[Data shown — start]

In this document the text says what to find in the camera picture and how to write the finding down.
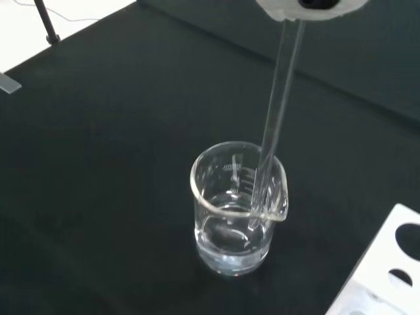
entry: black knob
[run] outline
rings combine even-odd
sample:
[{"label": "black knob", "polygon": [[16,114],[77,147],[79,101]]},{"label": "black knob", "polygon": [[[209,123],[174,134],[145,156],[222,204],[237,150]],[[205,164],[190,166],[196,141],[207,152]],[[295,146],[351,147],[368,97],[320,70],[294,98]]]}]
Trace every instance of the black knob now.
[{"label": "black knob", "polygon": [[340,0],[299,0],[302,7],[313,10],[329,10],[339,2]]}]

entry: beaker base
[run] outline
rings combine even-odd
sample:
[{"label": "beaker base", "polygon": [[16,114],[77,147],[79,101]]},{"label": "beaker base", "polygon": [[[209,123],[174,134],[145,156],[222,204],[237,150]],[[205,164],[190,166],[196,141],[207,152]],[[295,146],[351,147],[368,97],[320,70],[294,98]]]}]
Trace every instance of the beaker base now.
[{"label": "beaker base", "polygon": [[196,244],[202,261],[213,271],[224,276],[242,276],[257,269],[265,260],[269,244],[250,254],[232,255],[214,251],[203,243],[200,233],[196,230]]}]

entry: black table
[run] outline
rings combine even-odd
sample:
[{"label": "black table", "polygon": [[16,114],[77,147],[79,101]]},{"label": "black table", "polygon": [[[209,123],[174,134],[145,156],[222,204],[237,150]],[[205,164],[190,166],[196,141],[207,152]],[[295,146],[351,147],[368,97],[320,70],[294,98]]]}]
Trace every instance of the black table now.
[{"label": "black table", "polygon": [[420,128],[297,74],[278,156],[288,219],[254,273],[196,257],[189,173],[259,143],[271,60],[136,3],[8,72],[1,314],[324,314],[395,203],[419,210]]}]

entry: white clamp
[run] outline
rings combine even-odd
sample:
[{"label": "white clamp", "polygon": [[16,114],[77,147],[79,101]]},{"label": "white clamp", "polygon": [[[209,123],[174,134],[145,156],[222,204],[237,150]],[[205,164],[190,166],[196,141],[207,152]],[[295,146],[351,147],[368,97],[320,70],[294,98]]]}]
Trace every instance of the white clamp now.
[{"label": "white clamp", "polygon": [[322,0],[257,0],[267,14],[277,20],[331,20],[363,7],[369,0],[340,0],[330,9],[310,9]]}]

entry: clear liquid
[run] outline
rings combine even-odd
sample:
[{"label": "clear liquid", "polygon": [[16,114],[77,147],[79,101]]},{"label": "clear liquid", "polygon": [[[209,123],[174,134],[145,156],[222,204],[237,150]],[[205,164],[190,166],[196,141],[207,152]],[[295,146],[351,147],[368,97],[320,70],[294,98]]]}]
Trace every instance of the clear liquid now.
[{"label": "clear liquid", "polygon": [[[250,198],[221,194],[211,198],[221,209],[250,212]],[[239,276],[258,267],[268,253],[270,222],[258,220],[252,228],[249,219],[229,219],[209,215],[202,229],[195,229],[198,252],[214,271],[227,276]]]}]

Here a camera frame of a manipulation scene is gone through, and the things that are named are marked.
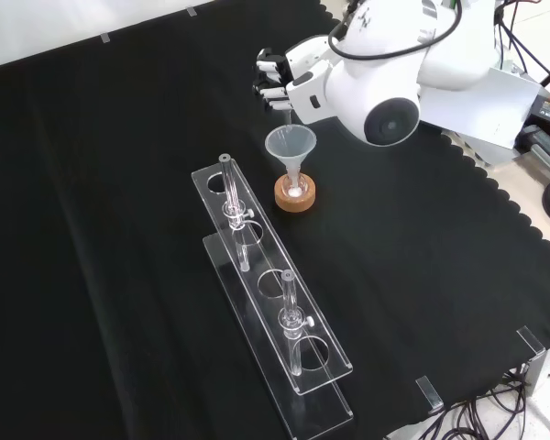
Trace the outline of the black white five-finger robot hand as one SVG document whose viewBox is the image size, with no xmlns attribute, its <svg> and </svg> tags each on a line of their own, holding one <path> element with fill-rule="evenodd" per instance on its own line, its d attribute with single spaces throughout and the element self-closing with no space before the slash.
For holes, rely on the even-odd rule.
<svg viewBox="0 0 550 440">
<path fill-rule="evenodd" d="M 283 55 L 262 49 L 256 58 L 253 93 L 269 110 L 293 111 L 305 125 L 334 117 L 325 85 L 336 63 L 326 36 L 307 38 Z"/>
</svg>

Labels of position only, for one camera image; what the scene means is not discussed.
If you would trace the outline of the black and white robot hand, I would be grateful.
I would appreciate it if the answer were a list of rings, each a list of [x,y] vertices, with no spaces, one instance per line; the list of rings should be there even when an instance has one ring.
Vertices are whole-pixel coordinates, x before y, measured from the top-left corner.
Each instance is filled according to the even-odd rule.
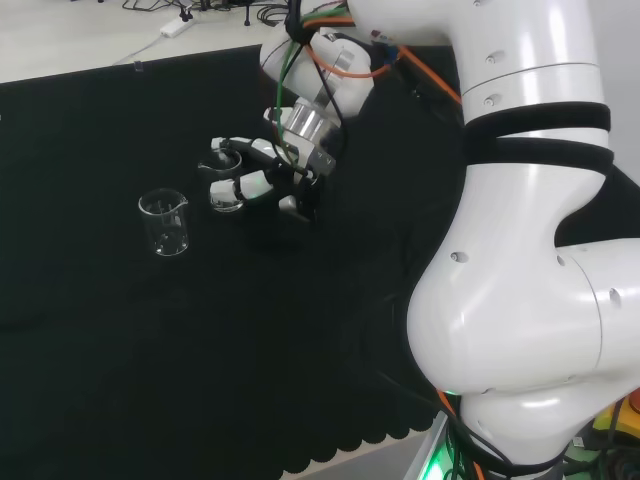
[[[217,137],[211,141],[213,158],[209,203],[214,211],[232,213],[243,207],[276,207],[315,224],[327,179],[335,167],[328,154],[313,150],[309,159],[287,154],[262,139]]]

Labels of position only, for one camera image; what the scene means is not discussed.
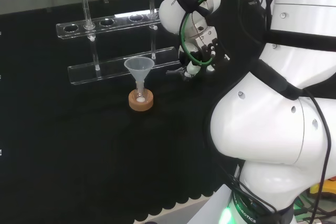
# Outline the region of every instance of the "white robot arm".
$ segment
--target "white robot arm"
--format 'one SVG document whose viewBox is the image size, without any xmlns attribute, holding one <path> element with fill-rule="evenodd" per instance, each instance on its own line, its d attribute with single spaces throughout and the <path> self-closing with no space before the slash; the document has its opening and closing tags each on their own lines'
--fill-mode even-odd
<svg viewBox="0 0 336 224">
<path fill-rule="evenodd" d="M 172 33 L 179 32 L 184 14 L 176 0 L 160 7 L 161 22 Z M 336 0 L 275 0 L 271 29 L 336 37 L 335 17 Z M 260 60 L 299 89 L 336 73 L 332 51 L 266 44 Z M 336 176 L 336 101 L 316 100 L 331 133 L 327 179 Z M 320 181 L 327 135 L 316 106 L 309 98 L 285 98 L 251 72 L 216 106 L 211 135 L 221 153 L 246 160 L 241 183 L 278 211 Z M 247 223 L 233 200 L 230 208 L 235 223 Z M 287 223 L 296 223 L 295 218 Z"/>
</svg>

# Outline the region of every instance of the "test tube rack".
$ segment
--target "test tube rack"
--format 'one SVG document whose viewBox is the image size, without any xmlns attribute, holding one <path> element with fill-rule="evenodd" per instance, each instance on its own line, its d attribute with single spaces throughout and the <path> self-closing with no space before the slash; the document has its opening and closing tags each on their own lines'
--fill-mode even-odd
<svg viewBox="0 0 336 224">
<path fill-rule="evenodd" d="M 165 66 L 179 65 L 179 57 L 174 47 L 156 49 L 157 24 L 160 23 L 155 0 L 150 0 L 150 9 L 132 15 L 113 15 L 91 19 L 88 0 L 82 0 L 85 20 L 56 25 L 57 36 L 61 39 L 87 36 L 93 62 L 68 67 L 70 83 L 73 85 L 105 80 L 130 74 L 124 67 L 124 62 L 132 57 L 149 57 L 154 60 L 153 69 Z M 97 53 L 96 34 L 148 26 L 151 30 L 151 51 L 135 55 L 100 61 Z"/>
</svg>

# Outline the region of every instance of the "glass test tube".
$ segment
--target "glass test tube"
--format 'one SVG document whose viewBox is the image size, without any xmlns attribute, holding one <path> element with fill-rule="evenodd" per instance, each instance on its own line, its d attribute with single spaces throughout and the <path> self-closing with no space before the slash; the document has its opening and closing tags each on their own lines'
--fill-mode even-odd
<svg viewBox="0 0 336 224">
<path fill-rule="evenodd" d="M 150 0 L 150 19 L 156 19 L 155 0 Z"/>
<path fill-rule="evenodd" d="M 150 25 L 149 28 L 151 30 L 152 60 L 155 60 L 156 59 L 156 31 L 158 27 L 156 25 Z"/>
<path fill-rule="evenodd" d="M 90 10 L 89 10 L 89 2 L 88 0 L 82 0 L 83 4 L 83 11 L 85 15 L 85 20 L 86 24 L 84 25 L 85 29 L 94 29 L 94 24 L 91 21 L 91 15 L 90 15 Z"/>
<path fill-rule="evenodd" d="M 101 77 L 97 46 L 96 46 L 96 36 L 95 35 L 88 35 L 88 36 L 90 36 L 89 39 L 90 39 L 90 47 L 91 47 L 94 69 L 96 70 L 97 77 Z"/>
<path fill-rule="evenodd" d="M 150 0 L 149 2 L 149 8 L 150 8 L 150 19 L 156 19 L 156 12 L 155 12 L 155 0 Z M 149 26 L 151 30 L 151 49 L 152 49 L 152 59 L 156 59 L 156 25 L 150 25 Z"/>
</svg>

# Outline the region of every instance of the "black table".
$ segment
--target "black table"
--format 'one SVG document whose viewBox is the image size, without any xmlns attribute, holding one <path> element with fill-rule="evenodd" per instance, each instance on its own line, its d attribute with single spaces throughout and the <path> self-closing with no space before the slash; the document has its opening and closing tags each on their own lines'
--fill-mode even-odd
<svg viewBox="0 0 336 224">
<path fill-rule="evenodd" d="M 157 7 L 162 0 L 157 0 Z M 92 2 L 92 17 L 142 10 L 148 0 Z M 245 4 L 261 39 L 260 9 Z M 150 72 L 154 107 L 128 106 L 131 76 L 72 86 L 67 67 L 92 61 L 87 38 L 61 40 L 55 24 L 83 19 L 81 4 L 0 16 L 0 223 L 133 223 L 223 183 L 204 144 L 203 123 L 223 90 L 261 48 L 241 31 L 236 0 L 208 22 L 231 57 L 211 78 L 183 82 Z M 101 60 L 150 50 L 149 31 L 99 34 Z M 178 47 L 159 27 L 157 48 Z M 223 158 L 229 172 L 236 161 Z"/>
</svg>

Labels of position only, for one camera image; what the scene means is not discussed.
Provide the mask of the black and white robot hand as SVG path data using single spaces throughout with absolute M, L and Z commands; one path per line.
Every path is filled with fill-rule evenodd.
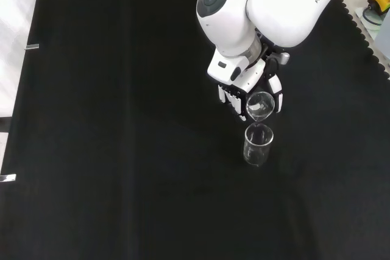
M 218 84 L 219 100 L 229 104 L 235 114 L 242 121 L 246 121 L 250 117 L 246 106 L 250 95 L 256 91 L 265 91 L 274 99 L 274 112 L 279 113 L 283 105 L 283 90 L 277 71 L 287 64 L 289 58 L 287 52 L 267 55 L 266 51 L 263 51 L 259 60 L 242 70 L 232 84 Z

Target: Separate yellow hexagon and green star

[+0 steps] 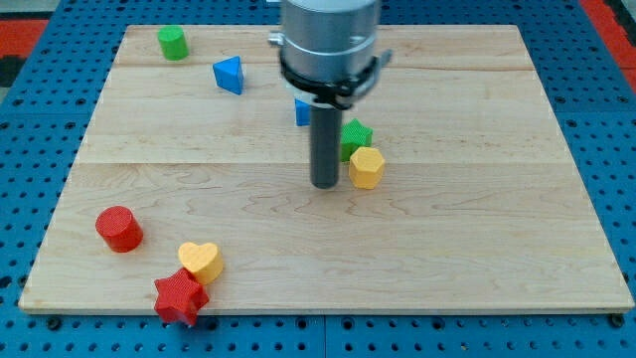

[Data shown — finish]

### Exercise
Filter the records above for "test" and copy every matching line.

### Result
# Outline the region of every instance of the "test tube rack".
--target "test tube rack"
# Outline the region of every instance of the "glass test tube".
--target "glass test tube"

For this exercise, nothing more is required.